Les théoriciens des nombres sont toujours à la recherche d’une structure cachée. Et lorsqu’ils sont confrontés à un modèle numérique qui semble inévitable, ils testent son courage, s’efforçant – et souvent échouant – de concevoir des situations dans lesquelles un modèle donné ne peut pas apparaître.
L’un des derniers résultats pour démontrer la résilience de ces modèles, par Thomas Bloom de l’Université d’Oxford, répond à une question dont les racines remontent à l’Égypte ancienne.
« C’est peut-être le problème le plus ancien qui soit », a déclaré Carl Pomerance du Dartmouth College.
La question implique des fractions qui comportent un 1 dans leur numérateur, comme 1⁄2, 1⁄7 ou 1⁄122. Ces « fractions d’unités » étaient particulièrement importantes pour les anciens Égyptiens car elles étaient les seuls types de fractions contenues dans leur système de numération. À l’exception d’un seul symbole pour 2⁄3, ils ne pouvaient exprimer que des fractions plus compliquées (comme 3⁄4) sous forme de sommes de fractions unitaires (1⁄2 + 1⁄4).
L’intérêt des temps modernes pour de telles sommes a augmenté dans les années 1970, lorsque Paul Erdős et Ronald Graham ont demandé à quel point il pourrait être difficile de concevoir des ensembles de nombres entiers qui ne contiennent pas un sous-ensemble dont les inverses s’ajoutent à 1. Par exemple, le l’ensemble {2, 3, 6, 9, 13} échoue à ce test : il contient le sous-ensemble {2, 3, 6}, dont les inverses sont les fractions unitaires 1⁄2, 1⁄3 et 1⁄6, qui totalisent 1.
Plus exactement, Erdős et Graham ont supposé que tout ensemble qui échantillonne une proportion positive suffisamment grande des nombres entiers – cela pourrait être 20% ou 1% ou 0,001% – doit contenir un sous-ensemble dont les inverses s’additionnent à 1. Si l’ensemble initial satisfait cette simple condition d’échantillonner suffisamment de nombres entiers (ce que l’on appelle avoir une « densité positive »), alors même si ses membres étaient délibérément choisis pour rendre difficile la recherche de ce sous-ensemble, le sous-ensemble devrait néanmoins exister.
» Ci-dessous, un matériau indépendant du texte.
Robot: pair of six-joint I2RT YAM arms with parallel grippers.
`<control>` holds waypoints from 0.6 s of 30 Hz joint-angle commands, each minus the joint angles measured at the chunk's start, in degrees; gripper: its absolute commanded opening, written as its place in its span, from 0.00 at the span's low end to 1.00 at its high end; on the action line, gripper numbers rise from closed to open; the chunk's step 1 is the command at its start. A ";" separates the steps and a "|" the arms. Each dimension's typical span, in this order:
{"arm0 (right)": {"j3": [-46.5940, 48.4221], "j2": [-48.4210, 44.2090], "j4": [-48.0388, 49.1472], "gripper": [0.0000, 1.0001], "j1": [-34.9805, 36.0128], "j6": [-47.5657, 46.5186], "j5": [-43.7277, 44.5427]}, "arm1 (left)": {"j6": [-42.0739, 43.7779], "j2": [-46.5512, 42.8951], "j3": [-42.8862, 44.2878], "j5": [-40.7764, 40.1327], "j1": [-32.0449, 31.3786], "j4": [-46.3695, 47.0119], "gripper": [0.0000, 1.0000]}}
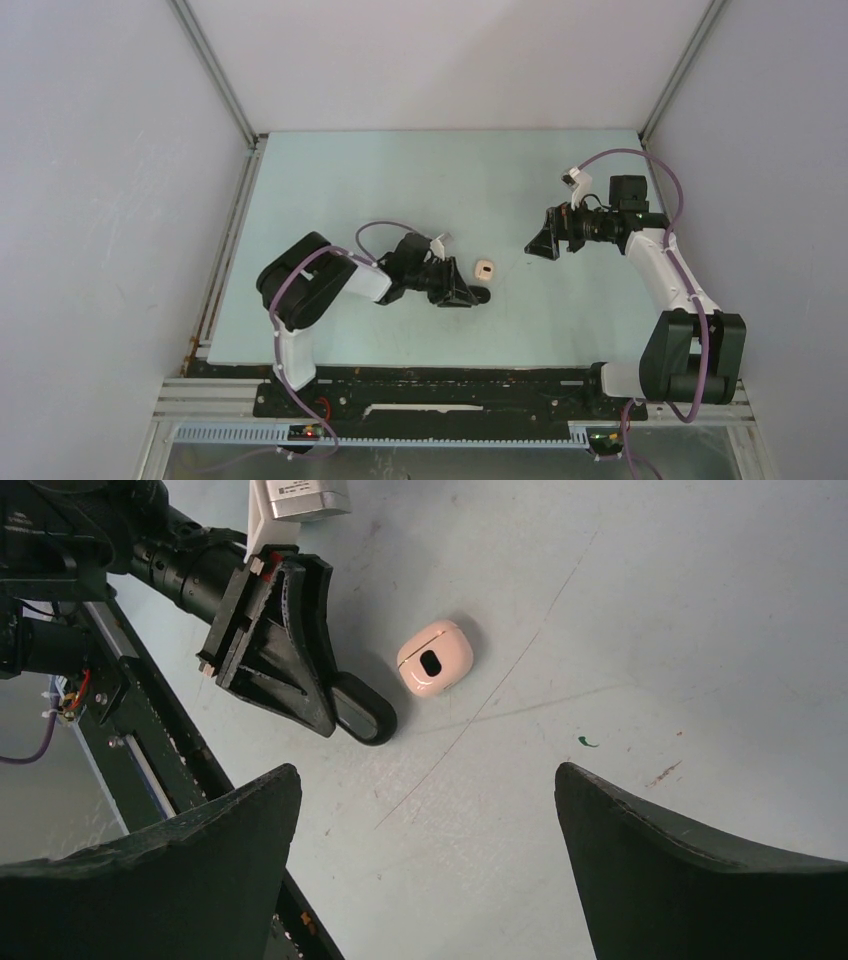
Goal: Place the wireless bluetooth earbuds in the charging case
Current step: Place the charging case at the center of the board.
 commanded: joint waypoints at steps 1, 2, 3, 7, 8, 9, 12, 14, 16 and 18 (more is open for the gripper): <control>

« Je pensais juste que c’était une question impossible qu’aucune personne saine d’esprit ne pourrait jamais répondre », a déclaré Andrew Granville de l’Université de Montréal. « Je n’ai vu aucun outil évident qui pourrait l’attaquer. »
L’implication de Bloom dans la question d’Erdős et Graham est née d’un devoir : en septembre dernier, on lui a demandé de présenter un article de 20 ans à un groupe de lecture à Oxford.
Cet article, écrit par un mathématicien du nom d’Ernie Croot, avait résolu la soi-disant version coloriée du problème d’Erdős-Graham. Là, les nombres entiers sont triés au hasard dans différents seaux désignés par des couleurs : certains vont dans le seau bleu, d’autres dans le rouge, et ainsi de suite. Erdős et Graham ont prédit que, quel que soit le nombre de seaux différents utilisés dans ce tri, au moins un seau doit contenir un sous-ensemble de nombres entiers dont les inverses totalisent 1.
Croot a introduit de nouvelles méthodes puissantes d’analyse harmonique – une branche des mathématiques étroitement liée au calcul différentiel – pour confirmer la prédiction d’Erdős-Graham. Son article a été publié dans le Annales de Mathématiquesla meilleure revue dans le domaine.
« L’argument de Croot est une joie à lire », a déclaré Giorgis Petridis de l’Université de Géorgie. « Cela demande de la créativité, de l’ingéniosité et beaucoup de force technique. »
Pourtant, aussi impressionnant que soit l’article de Croot, il ne pouvait pas répondre à la version densité de la conjecture d’Erdős-Graham. Cela était dû à une commodité dont Croot a profité et qui est disponible dans la formulation de tri au seau, mais pas dans celle de densité.